Start of SUPPLIED MATERIAL

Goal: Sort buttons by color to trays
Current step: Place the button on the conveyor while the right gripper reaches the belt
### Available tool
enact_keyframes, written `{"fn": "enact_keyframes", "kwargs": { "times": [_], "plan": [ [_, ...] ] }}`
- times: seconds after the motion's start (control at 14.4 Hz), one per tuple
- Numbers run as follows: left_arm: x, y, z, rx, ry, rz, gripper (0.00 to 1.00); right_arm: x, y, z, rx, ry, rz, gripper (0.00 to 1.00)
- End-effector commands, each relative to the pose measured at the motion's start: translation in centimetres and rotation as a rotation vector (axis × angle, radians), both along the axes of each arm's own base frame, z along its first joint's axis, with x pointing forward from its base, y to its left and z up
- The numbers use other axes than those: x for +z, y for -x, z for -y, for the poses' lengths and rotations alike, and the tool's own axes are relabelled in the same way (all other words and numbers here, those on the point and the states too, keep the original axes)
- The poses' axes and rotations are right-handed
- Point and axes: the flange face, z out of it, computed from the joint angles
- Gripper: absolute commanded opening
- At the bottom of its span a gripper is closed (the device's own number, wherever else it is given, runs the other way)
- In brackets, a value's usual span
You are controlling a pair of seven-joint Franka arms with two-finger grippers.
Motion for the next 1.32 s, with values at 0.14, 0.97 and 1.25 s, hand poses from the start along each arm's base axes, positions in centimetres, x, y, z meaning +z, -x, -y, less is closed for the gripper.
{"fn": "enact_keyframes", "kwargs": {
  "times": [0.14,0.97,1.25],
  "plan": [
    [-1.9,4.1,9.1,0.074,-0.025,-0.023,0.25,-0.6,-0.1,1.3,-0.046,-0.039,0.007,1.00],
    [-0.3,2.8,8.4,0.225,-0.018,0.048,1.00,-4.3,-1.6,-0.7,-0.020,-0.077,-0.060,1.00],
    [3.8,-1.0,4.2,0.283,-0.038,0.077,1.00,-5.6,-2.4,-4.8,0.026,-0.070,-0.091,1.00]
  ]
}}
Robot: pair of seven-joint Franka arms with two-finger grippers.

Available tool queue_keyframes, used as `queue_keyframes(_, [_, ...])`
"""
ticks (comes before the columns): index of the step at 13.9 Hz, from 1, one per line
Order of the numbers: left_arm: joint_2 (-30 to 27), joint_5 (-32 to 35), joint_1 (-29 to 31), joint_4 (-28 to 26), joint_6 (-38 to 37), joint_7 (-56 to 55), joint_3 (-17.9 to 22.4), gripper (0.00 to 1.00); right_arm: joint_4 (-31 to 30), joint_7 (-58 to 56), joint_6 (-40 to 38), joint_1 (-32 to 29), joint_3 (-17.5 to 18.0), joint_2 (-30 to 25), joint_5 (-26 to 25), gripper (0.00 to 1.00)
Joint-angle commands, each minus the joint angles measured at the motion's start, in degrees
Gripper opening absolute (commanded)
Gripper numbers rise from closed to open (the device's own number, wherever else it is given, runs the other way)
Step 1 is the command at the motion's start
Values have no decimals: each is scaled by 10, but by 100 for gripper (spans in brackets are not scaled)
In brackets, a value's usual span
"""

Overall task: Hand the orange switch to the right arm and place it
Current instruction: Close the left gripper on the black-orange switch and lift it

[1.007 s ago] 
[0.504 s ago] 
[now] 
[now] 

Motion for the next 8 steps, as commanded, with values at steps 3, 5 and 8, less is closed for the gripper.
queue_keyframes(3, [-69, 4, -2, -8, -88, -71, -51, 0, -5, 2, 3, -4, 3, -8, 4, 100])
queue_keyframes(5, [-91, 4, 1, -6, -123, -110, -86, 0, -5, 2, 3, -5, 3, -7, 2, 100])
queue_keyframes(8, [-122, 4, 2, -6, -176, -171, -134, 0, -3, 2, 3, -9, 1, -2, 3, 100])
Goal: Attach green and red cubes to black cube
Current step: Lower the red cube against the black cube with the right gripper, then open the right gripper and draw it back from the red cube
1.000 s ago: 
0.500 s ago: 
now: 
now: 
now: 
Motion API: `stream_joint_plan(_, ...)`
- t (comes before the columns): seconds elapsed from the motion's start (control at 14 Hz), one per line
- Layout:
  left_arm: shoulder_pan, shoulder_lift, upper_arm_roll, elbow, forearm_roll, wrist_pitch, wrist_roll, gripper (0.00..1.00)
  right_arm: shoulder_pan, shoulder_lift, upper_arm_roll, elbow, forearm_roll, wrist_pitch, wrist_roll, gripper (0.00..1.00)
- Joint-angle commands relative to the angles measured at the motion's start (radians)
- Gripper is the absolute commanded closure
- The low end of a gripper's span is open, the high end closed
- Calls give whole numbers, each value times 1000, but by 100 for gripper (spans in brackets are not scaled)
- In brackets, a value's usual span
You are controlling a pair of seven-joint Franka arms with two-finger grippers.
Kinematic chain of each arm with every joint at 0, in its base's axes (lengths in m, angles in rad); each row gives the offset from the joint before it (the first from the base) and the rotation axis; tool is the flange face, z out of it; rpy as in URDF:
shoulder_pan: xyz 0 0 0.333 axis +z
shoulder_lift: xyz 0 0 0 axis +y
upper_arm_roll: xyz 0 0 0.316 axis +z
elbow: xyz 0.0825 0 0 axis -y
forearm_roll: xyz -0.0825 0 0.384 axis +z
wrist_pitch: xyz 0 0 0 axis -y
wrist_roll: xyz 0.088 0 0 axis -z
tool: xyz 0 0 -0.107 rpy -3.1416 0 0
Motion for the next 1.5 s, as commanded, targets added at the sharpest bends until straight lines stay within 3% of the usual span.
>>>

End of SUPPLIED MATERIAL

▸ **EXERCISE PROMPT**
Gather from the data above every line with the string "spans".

▸ **TASK RESPONSE**
Values have no decimals: each is scaled by 10, but by 100 for gripper (spans in brackets are not scaled)
- Calls give whole numbers, each value times 1000, but by 100 for gripper (spans in brackets are not scaled)

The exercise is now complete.